- From: Jos de Bruijn <debruijn@inf.unibz.it>
- Date: Fri, 29 Feb 2008 09:16:22 +0100
- To: Michael Kifer <kifer@cs.sunysb.edu>
- CC: RIF <public-rif-wg@w3.org>
- Message-ID: <47C7BF56.5080101@inf.unibz.it>
>> Incidentally, I think there is a problem with the syntax for rules, as
>> specified in FLD. Namely, a rule is an implication phi :- psi; no
>> quantification seems to be allowed. In the grammar below I also allowed
>> rules with universal quantification.
>
> There are also quantified formulas. In FLD you can have arbitrary quantifiers.
> I could have called phi :- psi a "Rule Implication" instead, but "Rule"
> seemed shorter and acceptable.
I guess this means an FLD rule set is a set of formulas?
>> I suppose that in the textual description which say that LITERAL and
>> VARNAME are sequences of Unicode characters.
>> Actually, I would propose to make VARNAME just a sequence of
>> alphanumeric characters
>
> Why limit? Suppose some language allows non-alphanums in variables?
fair enough.
>
>> and to always delimit LITERAL with double quotes.
>
> Yes, I agree.
>
>> Then, it is not really clear from [2] what the syntax is of the names in
>> named-argument predicates and functions. I would propose these names to
>> be absolute IRIs.
>
> Are you talking about the names of the arguments or the names of the
> predicates? For the former, Const is not right. They are ArgNames, where an
> ArgName is a seq of unicode chars (again, why limit to alphanums?).
> There is a mistake in the BNF (in the current version of the FLD/BLD document).

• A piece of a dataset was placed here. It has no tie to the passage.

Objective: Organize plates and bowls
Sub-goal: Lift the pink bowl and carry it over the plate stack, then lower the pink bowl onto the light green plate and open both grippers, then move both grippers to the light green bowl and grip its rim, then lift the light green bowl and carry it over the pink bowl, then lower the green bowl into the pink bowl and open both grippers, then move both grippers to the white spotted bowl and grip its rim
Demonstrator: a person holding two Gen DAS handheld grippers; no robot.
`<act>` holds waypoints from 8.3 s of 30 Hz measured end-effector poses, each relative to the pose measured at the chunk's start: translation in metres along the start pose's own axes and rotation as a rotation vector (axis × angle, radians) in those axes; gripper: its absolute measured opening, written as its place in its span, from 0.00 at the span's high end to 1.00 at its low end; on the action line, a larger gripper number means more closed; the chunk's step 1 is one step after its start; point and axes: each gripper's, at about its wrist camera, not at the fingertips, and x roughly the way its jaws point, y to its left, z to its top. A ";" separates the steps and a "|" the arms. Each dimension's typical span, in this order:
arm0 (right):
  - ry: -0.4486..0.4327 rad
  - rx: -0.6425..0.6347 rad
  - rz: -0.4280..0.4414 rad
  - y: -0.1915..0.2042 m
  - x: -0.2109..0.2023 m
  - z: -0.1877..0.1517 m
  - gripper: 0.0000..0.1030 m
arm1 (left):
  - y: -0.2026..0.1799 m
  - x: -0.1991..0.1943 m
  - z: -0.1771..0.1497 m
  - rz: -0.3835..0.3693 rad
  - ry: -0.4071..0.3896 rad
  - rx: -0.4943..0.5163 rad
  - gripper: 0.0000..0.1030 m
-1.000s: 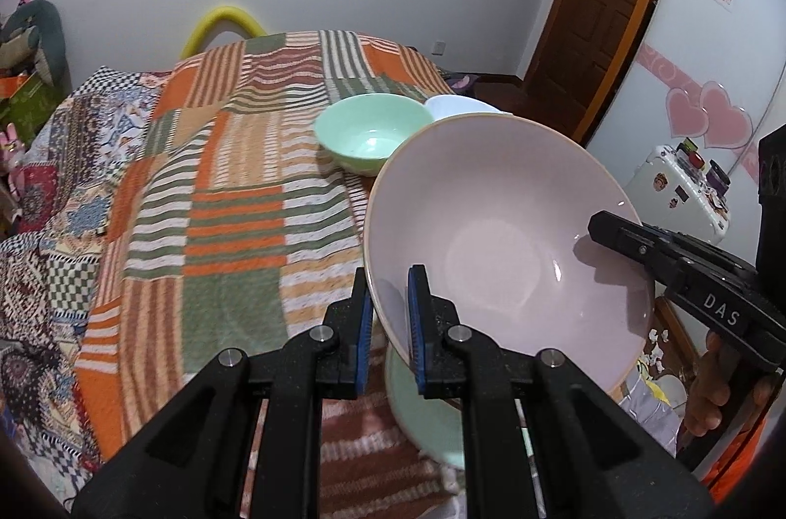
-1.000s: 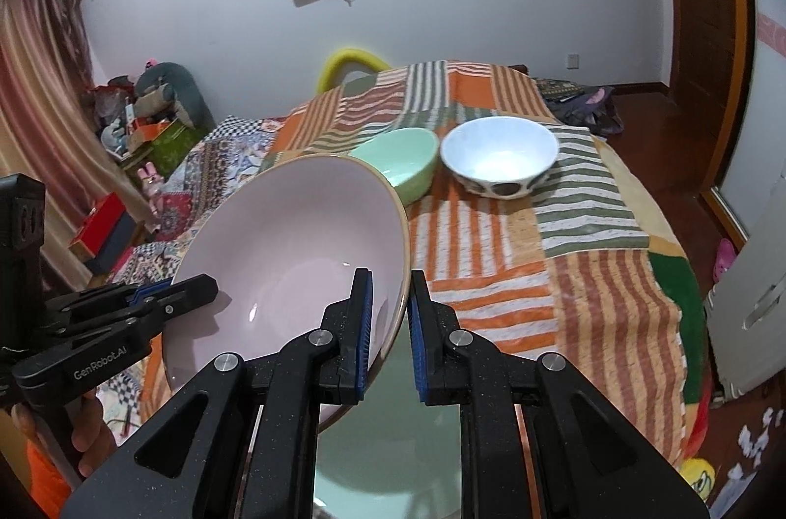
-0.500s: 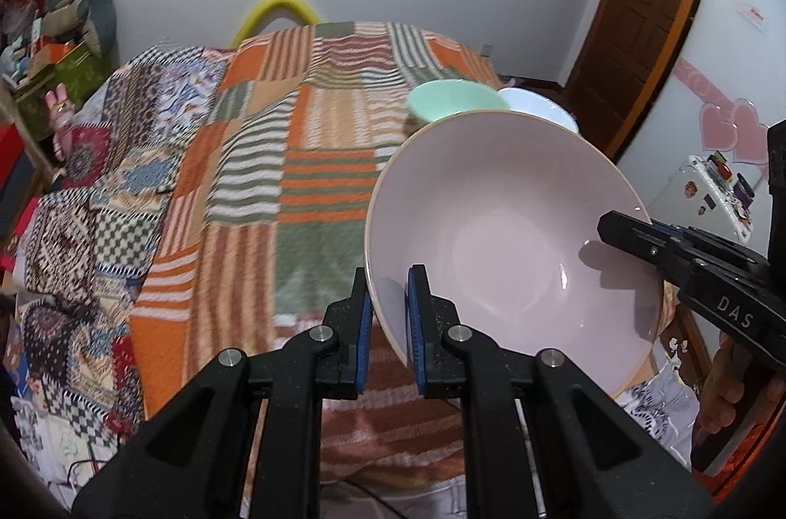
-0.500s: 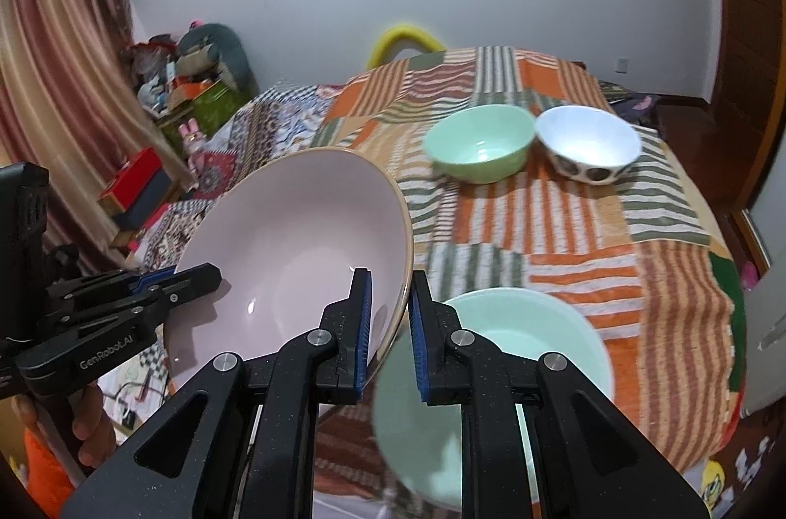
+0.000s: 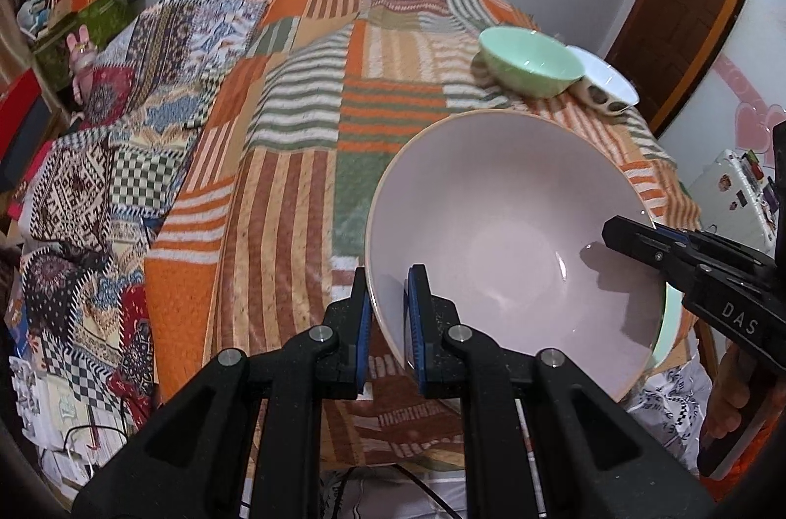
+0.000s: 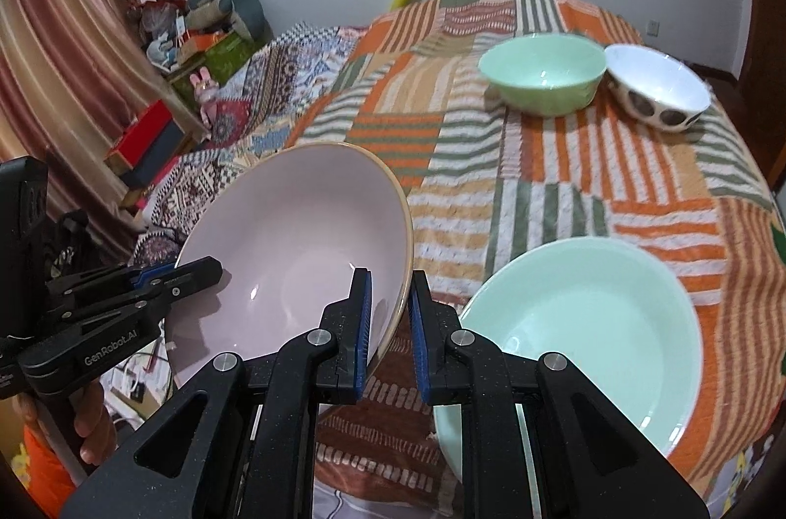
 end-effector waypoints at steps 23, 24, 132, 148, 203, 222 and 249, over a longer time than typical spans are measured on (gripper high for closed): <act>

> For the latter, the pred names are Const'ants. As a special case, they can
> be IRIs.
I was talking about the names of arguments. To me it would make most
sense that these are IRIs, but I'm fine with them being sequences of
Unicode characters.
>> Another thing: why do we allow nesting of Forall statements in rules if
>> one can already specify multiple variables?

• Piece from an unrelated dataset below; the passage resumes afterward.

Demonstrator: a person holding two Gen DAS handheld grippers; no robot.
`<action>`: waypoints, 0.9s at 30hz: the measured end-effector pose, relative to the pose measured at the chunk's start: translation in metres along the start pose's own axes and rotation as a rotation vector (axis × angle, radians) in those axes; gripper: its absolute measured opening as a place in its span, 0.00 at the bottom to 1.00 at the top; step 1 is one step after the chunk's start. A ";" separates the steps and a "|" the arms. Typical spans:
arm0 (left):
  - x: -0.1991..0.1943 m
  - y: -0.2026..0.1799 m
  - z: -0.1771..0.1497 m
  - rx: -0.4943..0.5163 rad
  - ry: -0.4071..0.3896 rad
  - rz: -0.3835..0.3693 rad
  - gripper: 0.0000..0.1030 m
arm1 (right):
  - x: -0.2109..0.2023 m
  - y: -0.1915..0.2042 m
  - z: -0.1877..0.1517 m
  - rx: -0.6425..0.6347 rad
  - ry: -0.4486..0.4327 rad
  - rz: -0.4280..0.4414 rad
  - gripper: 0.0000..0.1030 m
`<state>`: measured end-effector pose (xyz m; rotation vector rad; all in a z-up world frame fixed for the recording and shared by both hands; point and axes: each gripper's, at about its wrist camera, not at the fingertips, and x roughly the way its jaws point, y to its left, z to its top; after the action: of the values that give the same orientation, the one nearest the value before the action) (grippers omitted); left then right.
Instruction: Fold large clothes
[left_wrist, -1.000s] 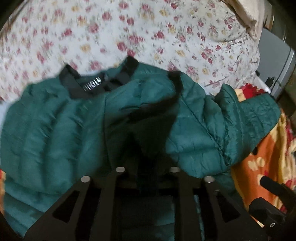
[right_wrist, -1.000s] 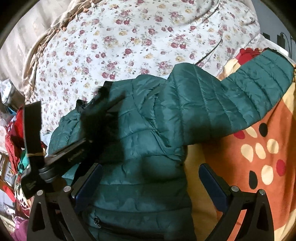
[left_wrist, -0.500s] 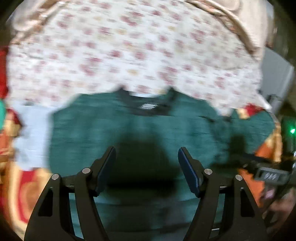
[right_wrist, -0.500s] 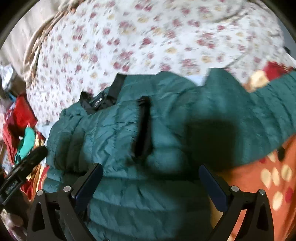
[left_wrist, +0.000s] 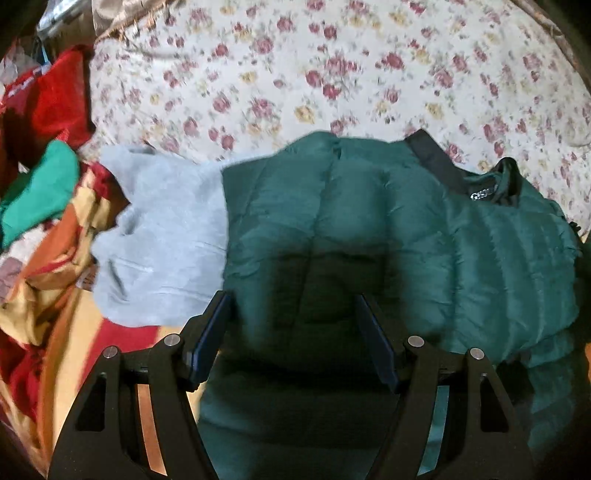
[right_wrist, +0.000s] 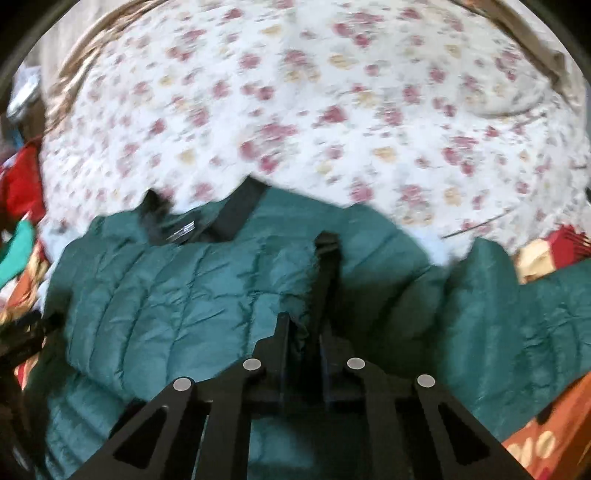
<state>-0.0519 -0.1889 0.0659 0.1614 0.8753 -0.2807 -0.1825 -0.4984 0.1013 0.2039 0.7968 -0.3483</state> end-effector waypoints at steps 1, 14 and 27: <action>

>> I would propose to either remove the nesting or only allow mentioning of
>> 1 variable. I would prefer the former.
>
> This is also a mistake in the current version of BNF in the document. Note
> that the formal syntax does not allow that. (Of course, BNF defines a
> superset of the language, so it is strictly speaking not a mistake :-)
>
> Note that the formal syntax uses "universal" for what BNF calls a "rule".
> These universals correspond to "Implies" in BNF. Unfortunately, Implies is
> not so good, if FLD is taken into the account, since FLD can have two kinds
> of "implies": :- and <-. Currently, <- is not used in FLD, but it could be,
> so it is better to avoid the confusion.
Actually, I was proposing to get rid of "Implies" in BNF, because I was
not convinced of its usefulness.
Could you actually point me out where the implication <- is defined in
FLD? I could not find it.
Best, Jos
>
> Proposals for better names would be appreciated.
>
>
> --michael
--
debruijn@inf.unibz.it
Jos de Bruijn, http://www.debruijn.net/
----------------------------------------------
One man that has a mind and knows it can
always beat ten men who haven't and don't.